Our little corner of the world has been turned upside down of late. We have a newborn baby in our house and we are sleep deprived. 

We have the most giving and kind friends who are bringing food and offering to spend time getting baby snuggles. To be able to take a casserole out of the freezer is wonderful. To put one's head on a pillow and sleep without needing to have an ear out for baby noise is, too. 

Every person who has offered to help I have said yes to. That is a new thing for me. I need help. I know it. I accept it. It feels so much better than trying to be self sufficient with no needs. I've spent far too many years dragging my childhood survival thinking into the here and now; that having no needs keeps one safe. If you only knew how many times I remind myself these days that I am safe. I have a voice. I know how to use it. I am okay.

I have had limited contact with many of my friends, especially in the time I have been off work. There hasn't been the interest or energy for interaction on my part. Depression will do that. I've wondered, and sometimes worried, if that would affect my relationships negatively, believing you have to give in order to get. Wow. I didn't even know I believed that until it popped out onto the keyboard just now. 

It turns out that friendship doesn't always work like that. People have come out of the woodwork to help us. At least that's what it's felt like. Grace upon grace. 

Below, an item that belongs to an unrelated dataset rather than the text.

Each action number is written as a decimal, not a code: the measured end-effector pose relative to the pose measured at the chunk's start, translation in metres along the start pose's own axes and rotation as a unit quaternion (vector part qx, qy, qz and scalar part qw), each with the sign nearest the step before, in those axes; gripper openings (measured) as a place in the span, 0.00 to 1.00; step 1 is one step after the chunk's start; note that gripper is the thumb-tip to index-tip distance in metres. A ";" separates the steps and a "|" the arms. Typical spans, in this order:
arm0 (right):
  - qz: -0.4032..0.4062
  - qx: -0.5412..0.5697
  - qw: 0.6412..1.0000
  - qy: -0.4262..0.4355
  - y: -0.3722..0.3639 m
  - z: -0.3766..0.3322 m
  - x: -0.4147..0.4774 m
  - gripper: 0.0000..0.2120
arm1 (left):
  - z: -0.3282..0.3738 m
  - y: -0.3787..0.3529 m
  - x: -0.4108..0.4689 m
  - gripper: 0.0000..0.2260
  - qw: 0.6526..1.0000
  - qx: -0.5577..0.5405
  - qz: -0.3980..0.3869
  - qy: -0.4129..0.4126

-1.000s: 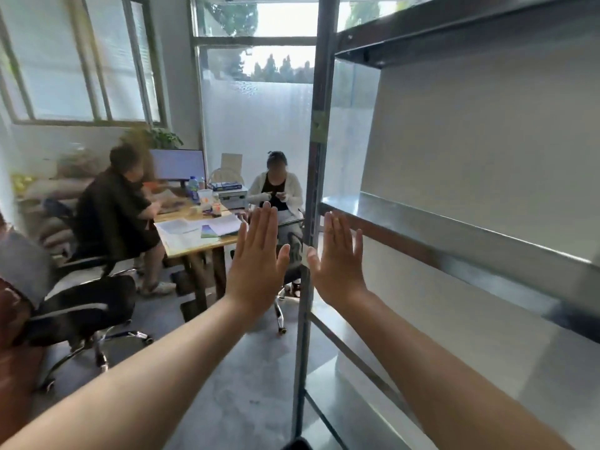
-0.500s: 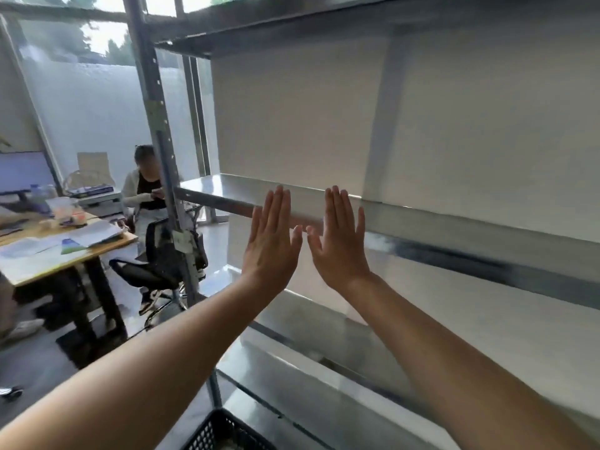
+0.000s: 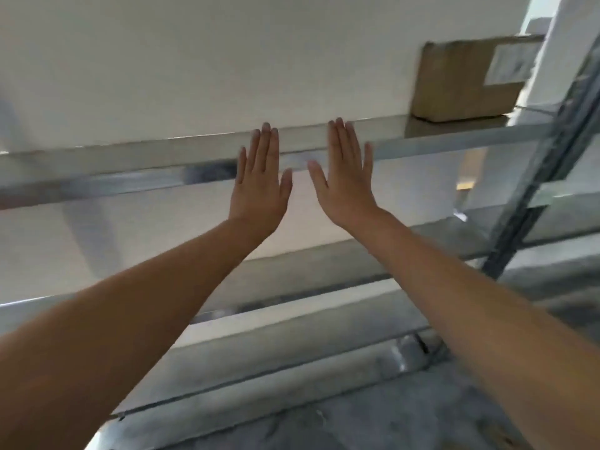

I've spent the winter crocheting baby blankets. A simple pattern that looks beautiful when it's done. One I can do without thinking. Working back and forth, row after row, until something beautiful has been created under my fingertips. Last week one of them was auctioned off for a community fundraiser.

This week one of them cradles my newborn grandson. Another comforts the granddaughter of my friend. Yesterday was three weeks since she passed away. 

No matter how tired one is, if you're lucky, the morning does indeed come. 

And somehow one finds the strength and grace to get up and do what needs to be done. 

With a little help from one's friends. 


1 comment:

Emily J. said...

Prayers for you during this time of welcoming a new baby and saying goodbye to dear friends and family members. Much of what you have written in your past few posts has been a source of more comfort and encouragement than you realize!